§ **What to produce**:
Keep the images out while you set down the data exactly.

§ **Data excerpt**:
----------------------------------------

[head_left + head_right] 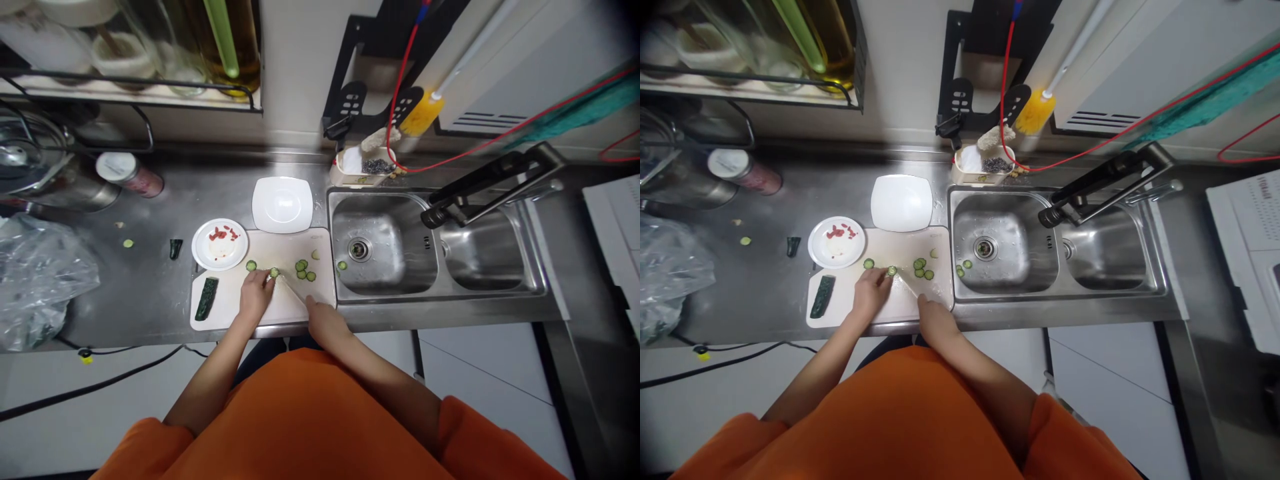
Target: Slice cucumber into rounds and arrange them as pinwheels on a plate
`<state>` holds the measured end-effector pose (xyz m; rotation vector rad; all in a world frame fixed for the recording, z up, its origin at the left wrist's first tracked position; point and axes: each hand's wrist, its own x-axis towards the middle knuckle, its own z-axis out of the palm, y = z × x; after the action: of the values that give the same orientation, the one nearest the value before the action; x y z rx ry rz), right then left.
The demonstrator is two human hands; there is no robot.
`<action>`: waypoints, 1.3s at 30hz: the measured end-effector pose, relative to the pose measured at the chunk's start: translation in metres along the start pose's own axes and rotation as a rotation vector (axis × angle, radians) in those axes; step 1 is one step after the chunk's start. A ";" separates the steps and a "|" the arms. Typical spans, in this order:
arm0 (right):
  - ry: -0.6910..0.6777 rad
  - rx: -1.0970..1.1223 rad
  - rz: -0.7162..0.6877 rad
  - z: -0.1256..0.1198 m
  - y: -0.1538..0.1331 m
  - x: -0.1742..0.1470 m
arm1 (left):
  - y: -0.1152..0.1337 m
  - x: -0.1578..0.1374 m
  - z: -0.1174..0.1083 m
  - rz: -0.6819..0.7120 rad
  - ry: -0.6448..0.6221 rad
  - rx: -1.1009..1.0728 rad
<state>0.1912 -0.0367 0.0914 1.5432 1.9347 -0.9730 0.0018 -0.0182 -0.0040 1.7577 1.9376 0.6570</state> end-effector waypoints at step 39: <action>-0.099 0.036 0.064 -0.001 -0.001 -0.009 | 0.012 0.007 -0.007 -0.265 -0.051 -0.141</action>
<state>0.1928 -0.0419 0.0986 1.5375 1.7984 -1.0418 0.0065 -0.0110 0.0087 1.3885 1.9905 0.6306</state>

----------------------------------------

§ **Written reply**:
[head_left + head_right] 
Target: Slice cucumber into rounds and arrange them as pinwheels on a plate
`<state>` holds the measured end-effector pose (xyz m; rotation vector rad; all in a world frame fixed for the recording, z up, its origin at the left wrist's first tracked position; point and axes: each hand's wrist, its own x-axis towards the middle knuckle, its own z-axis out of the palm, y = z × x; after the action: of the values that give the same orientation, the one nearest the value before the action; x y z rx ry rz), right then left.
The demonstrator is two human hands; there is no robot.
`<action>`: waypoints, 1.3s at 30hz: the measured end-effector pose, relative to the pose measured at the chunk's start: translation in metres along the start pose's own axes and rotation as a rotation vector (axis × angle, radians) in those axes; step 1 is one step after the chunk's start. A ";" separates the steps and a "|" the arms. Typical spans, in this order:
arm0 (right):
  - ry: -0.6910..0.6777 rad
  - rx: -1.0970..1.1223 rad
  - rz: -0.7162..0.6877 rad
  - z: -0.1256..0.1198 m
  - y: -0.1538..0.1331 m
  - x: -0.1742..0.1470 m
arm1 (left):
  - y: -0.1152..0.1337 m
  - x: -0.1578..0.1374 m
  - z: -0.1174..0.1083 m
  - rz: -0.6819..0.7120 rad
  - ry: -0.6448..0.6221 rad
  - rx: -1.1009..1.0728 rad
<state>0.1912 -0.0367 0.0914 1.5432 1.9347 -0.9730 0.0018 -0.0182 -0.0040 1.7577 1.9376 0.6570</state> end-effector waypoints at step 39: <action>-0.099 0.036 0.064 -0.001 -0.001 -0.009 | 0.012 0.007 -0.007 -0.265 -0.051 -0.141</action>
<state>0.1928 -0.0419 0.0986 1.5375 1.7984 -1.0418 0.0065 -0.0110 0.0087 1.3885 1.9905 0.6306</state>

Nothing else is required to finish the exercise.